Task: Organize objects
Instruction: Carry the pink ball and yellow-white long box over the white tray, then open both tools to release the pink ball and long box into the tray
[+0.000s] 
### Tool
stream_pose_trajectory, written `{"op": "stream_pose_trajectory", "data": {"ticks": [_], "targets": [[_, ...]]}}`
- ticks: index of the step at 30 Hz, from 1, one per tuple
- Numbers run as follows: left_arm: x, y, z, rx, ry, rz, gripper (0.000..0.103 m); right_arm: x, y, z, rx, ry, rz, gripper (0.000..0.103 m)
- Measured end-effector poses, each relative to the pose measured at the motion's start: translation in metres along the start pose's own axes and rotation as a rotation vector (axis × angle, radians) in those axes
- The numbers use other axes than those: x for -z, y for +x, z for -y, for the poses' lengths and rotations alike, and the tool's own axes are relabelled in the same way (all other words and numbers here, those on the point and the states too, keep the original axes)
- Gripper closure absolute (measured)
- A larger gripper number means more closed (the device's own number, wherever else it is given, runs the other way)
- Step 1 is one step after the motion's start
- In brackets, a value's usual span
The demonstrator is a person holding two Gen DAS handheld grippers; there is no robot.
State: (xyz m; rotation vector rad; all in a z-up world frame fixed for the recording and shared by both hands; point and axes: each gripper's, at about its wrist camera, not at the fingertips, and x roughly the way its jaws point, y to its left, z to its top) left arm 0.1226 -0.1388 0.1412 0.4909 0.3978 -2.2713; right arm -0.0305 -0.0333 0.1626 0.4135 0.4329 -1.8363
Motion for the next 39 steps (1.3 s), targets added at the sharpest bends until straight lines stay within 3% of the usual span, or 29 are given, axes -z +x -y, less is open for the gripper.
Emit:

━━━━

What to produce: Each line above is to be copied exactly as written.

Output of the task:
Task: Organize objects
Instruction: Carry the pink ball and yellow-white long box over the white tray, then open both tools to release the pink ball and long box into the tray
[+0.000s] 
### Tool
stream_pose_trajectory, written `{"op": "stream_pose_trajectory", "data": {"ticks": [_], "targets": [[_, ...]]}}`
- ticks: index of the step at 30 Hz, from 1, one per tuple
- Numbers run as follows: left_arm: x, y, z, rx, ry, rz, gripper (0.000..0.103 m); right_arm: x, y, z, rx, ry, rz, gripper (0.000..0.103 m)
- Measured end-effector poses, each relative to the pose measured at the motion's start: translation in metres along the start pose's own axes and rotation as a rotation vector (axis × angle, radians) in those axes
- The numbers use other axes than those: x for -z, y for +x, z for -y, for the poses' lengths and rotations alike, and the tool's own axes are relabelled in the same way (all other words and numbers here, those on the point and the states too, keep the original axes)
- Gripper closure absolute (measured)
- A larger gripper number means more closed (the device's own number, wherever else it is given, runs the other way)
- Step 1 is one step after the motion's start
- In brackets, a value's usual span
The demonstrator is a person holding two Gen DAS handheld grippers; there is no robot.
State: (xyz m; rotation vector rad; all in a z-up world frame fixed for the recording and shared by both hands; point and axes: each gripper's, at about its wrist camera, not at the fingertips, and x roughly the way its jaws point, y to its left, z to its top) left arm 0.1226 -0.1388 0.1412 0.4909 0.3978 -2.2713; right arm -0.0305 -0.0333 0.1626 0.4135 0.4329 -1.8363
Motion for the next 39 steps (1.3 s), targets added at the sharpest bends until straight lines stay within 3% of the usual span, or 29 are given, axes -z +x -y, less is open for the gripper.
Emit:

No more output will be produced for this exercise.